Several students of Delhi University boycotted exams and held protest outside the Arts Faculty in North Campus even as a large number of police personnel were deployed by authorities to prevent any flare up.

Braving freezing cold, agitated students, some of them shirtless, protested outside the gates of JMI university. Slogans of "Inquilab Zindabad" rent the air as the students took out a march, demanding a CBI inquiry into the alleged "police brutality".

Anas Siddiqui, a student, said that the police called them "terrorists" and dared them to come out of the campus and face them.

Congress leaders led by party general secretary Priyanka Gandhi Vadra also held a two-hour dharna at the India Gate from 4 pm in solidarity with students protesting against the amended Citizenship Act.

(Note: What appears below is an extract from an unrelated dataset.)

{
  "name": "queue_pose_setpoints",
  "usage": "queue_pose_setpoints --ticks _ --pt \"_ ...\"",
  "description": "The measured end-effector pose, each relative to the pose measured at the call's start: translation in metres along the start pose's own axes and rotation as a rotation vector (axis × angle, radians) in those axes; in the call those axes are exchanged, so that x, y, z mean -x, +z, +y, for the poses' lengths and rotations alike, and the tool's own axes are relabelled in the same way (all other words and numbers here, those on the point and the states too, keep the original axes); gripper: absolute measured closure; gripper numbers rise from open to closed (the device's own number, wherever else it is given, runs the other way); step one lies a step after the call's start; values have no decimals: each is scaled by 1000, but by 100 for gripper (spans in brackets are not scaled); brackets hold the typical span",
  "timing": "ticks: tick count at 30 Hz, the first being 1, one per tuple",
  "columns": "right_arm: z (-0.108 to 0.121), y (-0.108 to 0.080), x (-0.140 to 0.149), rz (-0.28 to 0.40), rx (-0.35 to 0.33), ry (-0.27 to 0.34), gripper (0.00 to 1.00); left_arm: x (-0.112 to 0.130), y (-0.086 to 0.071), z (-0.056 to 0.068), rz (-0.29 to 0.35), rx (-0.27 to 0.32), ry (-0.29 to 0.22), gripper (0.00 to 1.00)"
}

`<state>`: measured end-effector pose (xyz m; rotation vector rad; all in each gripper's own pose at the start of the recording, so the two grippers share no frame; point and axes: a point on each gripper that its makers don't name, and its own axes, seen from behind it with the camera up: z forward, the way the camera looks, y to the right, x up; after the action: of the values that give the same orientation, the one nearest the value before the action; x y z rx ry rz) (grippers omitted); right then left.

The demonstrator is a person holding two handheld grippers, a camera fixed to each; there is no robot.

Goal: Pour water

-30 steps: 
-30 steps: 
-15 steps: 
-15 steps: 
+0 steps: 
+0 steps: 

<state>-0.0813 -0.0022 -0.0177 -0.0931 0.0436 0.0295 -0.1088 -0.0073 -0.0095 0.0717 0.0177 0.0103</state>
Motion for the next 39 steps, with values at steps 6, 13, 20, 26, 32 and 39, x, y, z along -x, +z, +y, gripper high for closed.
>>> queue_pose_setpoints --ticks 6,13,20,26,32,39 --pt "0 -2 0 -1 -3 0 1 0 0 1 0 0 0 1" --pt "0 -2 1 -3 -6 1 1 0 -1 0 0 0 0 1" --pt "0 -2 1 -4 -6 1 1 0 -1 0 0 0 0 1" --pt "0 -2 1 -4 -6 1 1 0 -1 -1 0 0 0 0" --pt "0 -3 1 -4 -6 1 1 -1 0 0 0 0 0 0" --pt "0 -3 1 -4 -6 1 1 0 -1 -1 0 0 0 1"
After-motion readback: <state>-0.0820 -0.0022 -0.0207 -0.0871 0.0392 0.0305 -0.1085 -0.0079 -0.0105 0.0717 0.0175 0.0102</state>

Later in the evening, scores of students from different universities across Delhi gathered at the India Gate against police crackdown on students in Jamia Millia Islamia and Aligarh Muslim University.

Slogans of "Delhi Police down down" and "Tanashahi nahi chalegi" were being raised. Police had put up barricades to prevent students from reaching the Amar Jawan Jyoti where a Preamble reading event was scheduled.

The Jamia Millia Islamia had turned into a battlefield on Sunday as police entered the campus and used force, following violent protest against the Citizenship Act.